Health outcomes of interest to payers include longer life and improved function, improvement of symptoms, and a reduction in the need for burdensome tests and treatments (Table). An outcome of lesser interest is an improvement in disease-specific survival without an improvement in overall survival.

Finding small effects requires large and long trials that are expensive to conduct, complex statistical analyses, and the use of composite end points, resulting in evidence that may not be clear and consistent.

Research and development (R&D) in the cancer arena need to move beyond the status quo, agreed Christiane Langer, MD, Group Medical Director in Oncology US Medical Affairs at Genentech, South San Francisco, CA. The knowledge of biology should be applied to tailor the design of early clinical studies to increase the success rate of R&D, which stands at ‹10%.

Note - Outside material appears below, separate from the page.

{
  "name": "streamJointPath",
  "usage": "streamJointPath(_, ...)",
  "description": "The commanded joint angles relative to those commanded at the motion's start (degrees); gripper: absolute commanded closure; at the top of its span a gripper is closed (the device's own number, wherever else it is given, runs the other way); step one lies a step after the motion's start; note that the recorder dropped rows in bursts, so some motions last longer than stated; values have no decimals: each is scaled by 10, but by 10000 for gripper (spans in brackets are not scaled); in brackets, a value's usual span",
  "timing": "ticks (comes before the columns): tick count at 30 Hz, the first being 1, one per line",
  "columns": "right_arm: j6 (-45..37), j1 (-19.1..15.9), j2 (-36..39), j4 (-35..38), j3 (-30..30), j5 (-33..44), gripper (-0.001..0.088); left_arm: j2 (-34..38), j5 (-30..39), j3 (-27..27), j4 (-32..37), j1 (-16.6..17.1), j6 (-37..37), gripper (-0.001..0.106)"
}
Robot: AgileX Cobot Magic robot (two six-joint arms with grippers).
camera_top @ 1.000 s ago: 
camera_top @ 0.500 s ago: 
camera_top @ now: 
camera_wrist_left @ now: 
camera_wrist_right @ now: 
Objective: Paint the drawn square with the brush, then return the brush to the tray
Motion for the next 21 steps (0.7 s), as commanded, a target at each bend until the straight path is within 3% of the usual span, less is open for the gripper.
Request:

“We need to move from just pure luck and chance to enhanced predictability,” Dr Langer said.

The average per-patient cost of oncology clinical trials has jumped from $38,300 in 2007 to $65,300 in 2010 as a result of the increased complexity and longer timelines of the trials. An improved understanding of disease mechanisms through the human genome should improve the efficiency of clinical trials, but simply identifying targets does not mean that the right drugs will be developed or will be applied to optimize outcomes.

Companion Diagnostics Key to Improved Outcomes

The development and regulation of companion diagnostics are also of interest to payers, because linking a drug to a specific test may narrow the potential market for the drug but improve outcomes. The lack of FDA oversight of companion diagnostics, however, may “scare” payers, said Dr Jacques. “Imagine something that doesn’t even have fundamental analytic or clinical validity data, except what the company is giving us,” he said.

The coverage and payment of companion diagnostics are challenges at the moment, because the test and the treatment may cross Medicare program benefit boundaries. For example, Medicare Part B administrative contractors may deal with the test, whereas Part D plans deal with the drug.

An increase in the number of molecularly targeted therapies in the oncology R&D pipeline is a driver for the need to develop companion diagnostics, and, in the future, targeted ther­apies will be codeveloped with a companion diagnostic, Dr Langer predicted. Overall, 36% of cancer therapies in phase 3 clinical trials currently in the pipeline involve targeted therapies compared with 45% that are in phase 1 trials, reflecting a growing focus on targeted agents.

For a biomarker to be useful as part of a companion diagnostic, its predictive value would need to be differentiated from its prognostic implications, she said. One example of a biomarker of response that predicts benefit from a drug is the KRAS mutation status of colorectal cancer, which improves the cost-effectiveness of EGFR monoclonal antibody–based therapy. Patients with KRAS wild-type have a doubling of median overall survival with cetuximab (Erbitux).

Another example is vemurafenib (Zelboraf), which shrinks target lesions in patients with BRAF V600E–mutated metastatic melanoma. The codevelopment of vemurafenib and the BRAF V600E mutation test took only 5 years from the New Drug Application to the FDA approval and launch.

“This is a really accelerated timeline for getting a very valuable drug in a targeted population on the market and to the patients,” Dr Langer noted. Barriers to Personalized Medicine

Identifying an “actionable” target is one of the barriers to personalized medicine. Tumor heterogeneity is a challenge to identifying dominant mutations. The relevance of circulating tumor cells in relation to circulating tumor DNA is also not known, because they appear to be distinct entities. Changes in the molecular characteristics of the tumor after primary treatment may have consequences for second- and third-line therapies.

“There’s so much we don’t know and we need to know before we can really move effectively and make personalized medicine a real success,” Dr Langer said.

Economic barriers include the lengthy duration of drug development and the high cost of R&D. Several “supertargeted” drugs may be needed for subsets of cancers, adding further cost.